Factory production is orders of magnitude more efficient and less wasteful than hand crafting. You can buy a shirt at Target for $5. Now imagine how much work it would take to make that shirt yourself. Grow the cotton, pick the cotton, gin the cotton, spin the cotton, weave the thread on a hand loom, sew the fabric. The amount of work to make one shirt by hand, starting from a bare plot of land, is staggering.

The whole concept is nonsensical. The good news is that if you don’t want hundreds of cheap shirts from Target, you don’t need to buy them. But 100 mass produced shirts take less work than one handmade shirt. So save the planet, buy one mass produced shirt for one one hundredth the cost of your handmade shirt and save the planet the extra 99% of the waste.

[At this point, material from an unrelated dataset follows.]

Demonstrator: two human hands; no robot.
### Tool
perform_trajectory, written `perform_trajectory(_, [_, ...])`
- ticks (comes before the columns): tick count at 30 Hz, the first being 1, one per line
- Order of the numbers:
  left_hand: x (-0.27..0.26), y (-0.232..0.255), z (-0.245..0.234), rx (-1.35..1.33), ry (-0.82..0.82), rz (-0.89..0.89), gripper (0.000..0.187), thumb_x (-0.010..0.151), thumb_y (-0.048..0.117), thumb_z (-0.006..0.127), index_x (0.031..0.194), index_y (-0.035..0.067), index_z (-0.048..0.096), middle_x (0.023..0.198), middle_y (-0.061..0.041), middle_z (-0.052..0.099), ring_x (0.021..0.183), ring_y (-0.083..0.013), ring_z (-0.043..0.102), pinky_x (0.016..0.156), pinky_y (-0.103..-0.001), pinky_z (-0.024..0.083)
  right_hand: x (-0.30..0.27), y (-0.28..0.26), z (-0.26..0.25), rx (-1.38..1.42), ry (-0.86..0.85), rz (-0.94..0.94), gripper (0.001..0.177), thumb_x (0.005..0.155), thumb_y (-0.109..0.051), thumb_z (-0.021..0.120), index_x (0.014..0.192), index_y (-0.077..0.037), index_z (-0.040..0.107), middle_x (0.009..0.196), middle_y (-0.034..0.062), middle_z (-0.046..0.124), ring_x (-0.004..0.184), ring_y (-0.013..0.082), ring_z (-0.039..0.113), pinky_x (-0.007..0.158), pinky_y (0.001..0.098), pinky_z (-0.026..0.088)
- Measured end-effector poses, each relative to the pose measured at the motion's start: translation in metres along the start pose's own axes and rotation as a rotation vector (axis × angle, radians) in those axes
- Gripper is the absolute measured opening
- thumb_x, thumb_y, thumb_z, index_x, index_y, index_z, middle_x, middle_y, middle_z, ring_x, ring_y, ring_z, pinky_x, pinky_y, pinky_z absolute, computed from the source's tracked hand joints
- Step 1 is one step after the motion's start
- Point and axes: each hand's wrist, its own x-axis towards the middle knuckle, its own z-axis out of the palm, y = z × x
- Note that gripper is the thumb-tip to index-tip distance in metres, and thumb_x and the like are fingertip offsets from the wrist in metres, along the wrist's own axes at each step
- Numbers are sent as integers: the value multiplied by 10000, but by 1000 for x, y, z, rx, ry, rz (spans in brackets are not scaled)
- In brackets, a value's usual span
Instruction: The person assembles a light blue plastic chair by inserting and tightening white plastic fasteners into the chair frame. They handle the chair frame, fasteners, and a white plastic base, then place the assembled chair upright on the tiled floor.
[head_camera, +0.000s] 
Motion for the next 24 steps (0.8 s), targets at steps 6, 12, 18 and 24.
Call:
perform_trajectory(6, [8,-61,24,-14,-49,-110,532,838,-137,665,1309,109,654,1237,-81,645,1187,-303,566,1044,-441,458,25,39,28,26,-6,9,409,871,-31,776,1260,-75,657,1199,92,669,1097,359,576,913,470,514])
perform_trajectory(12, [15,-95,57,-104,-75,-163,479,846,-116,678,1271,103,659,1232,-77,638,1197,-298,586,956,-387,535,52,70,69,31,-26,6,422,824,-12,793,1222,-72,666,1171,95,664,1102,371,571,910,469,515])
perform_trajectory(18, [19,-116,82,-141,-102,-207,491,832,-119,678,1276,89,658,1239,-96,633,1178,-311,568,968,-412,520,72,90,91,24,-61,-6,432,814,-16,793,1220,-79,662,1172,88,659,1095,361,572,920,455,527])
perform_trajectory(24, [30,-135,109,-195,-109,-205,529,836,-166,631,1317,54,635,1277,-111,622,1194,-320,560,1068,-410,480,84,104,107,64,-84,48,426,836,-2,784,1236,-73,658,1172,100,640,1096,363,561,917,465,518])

While you make an interesting argument, is it really incentive compatible for the average consumer? I mean, people really like stuff.

Can you explain what you mean by “imposed”?

Cite?

Cite?

Cite?

Cite?

Cite that this is indeed the current state of affairs?

If this is a good idea, what are you doing on the Internet?

Regards,
Shodan

Emphasis added. Is that a serious proposal? Because that sounds like a return to the Middle Ages (as opposed to a return to the Paleolithic per the OP). In which case the crash you fear, stated in your last paragraph, would be a certainty.

Why do you say that?

It worked in Cambodia in the 70s.

Any nation that adopts subsistence living will be easy pickings for a more advanced society if they choose to invade. Sharpened sticks being held by starving, illiterate peasants are no match for heavy military equipment.